Graphing functions is an essential skill in calculus, as it helps us understand how functions behave visually. When confronted with the function \( f(x)=\frac{2}{1+e^{1 / x}} \), it's useful to use a graphing tool to illustrate its behavior. Graphing utilities or calculators are perfect for plotting a vast number of points simultaneously, allowing us to see the overall shape.

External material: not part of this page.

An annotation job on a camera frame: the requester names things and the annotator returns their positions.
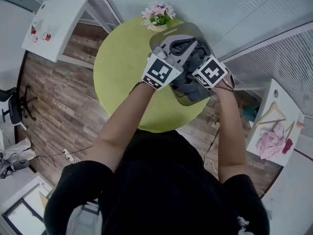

• Observe the behavior as \( x \) approaches certain points, such as \( 0^+ \), \( 0^- \), \( \infty \), and \( -\infty \).
• In this function, as \( x \to \infty \), the term \( e^{1/x} \) approaches zero, meaning the function's value nears 2.
• Similarly, as \( x \to -\infty \), \( e^{1/x} \) still approaches zero, keeping the function's value at 2.

By plotting key points and examining these limits, you gain insight into the function’s overall behavior and how asymptotes might form.

A nonremovable discontinuity occurs when a function cannot be made continuous by simply redefining a point. In the function \( f(x)=\frac{2}{1+e^{1 / x}} \), there is a nonremovable discontinuity at \( x=0 \). This happens because \( e^{1/x} \) becomes undefined at \( x=0 \).

• The undefined term means that you cannot calculate a value for \( f(x) \) at \( x=0 \), leading to a break or hole in the graph.
• Nonremovable discontinuities create gaps that cannot be "filled" by simply redefining the function at that point. Instead, these are intrinsic properties of the function.

Understanding this concept is crucial when examining graphs that showcase unpredictable behavior around specific points.

Horizontal asymptotes are lines that a function approaches as \( x \) approaches infinity or negative infinity. They showcase the end behavior of a function. For this function, \( f(x)=\frac{2}{1+e^{1 / x}} \), a horizontal asymptote forms at \( y=2 \).

• As \( x \to \infty \), \( e^{1/x} \) tends to zero, thereby simplifying the expression to \( f(x) \to 2 \).
• The horizontal asymptote at \( y=2 \) represents a line that the function will approach but never touch or cross as \( x \) becomes extremely large or small.

This asymptotic behavior helps predict the general direction and limit of the function as it stretches infinitely.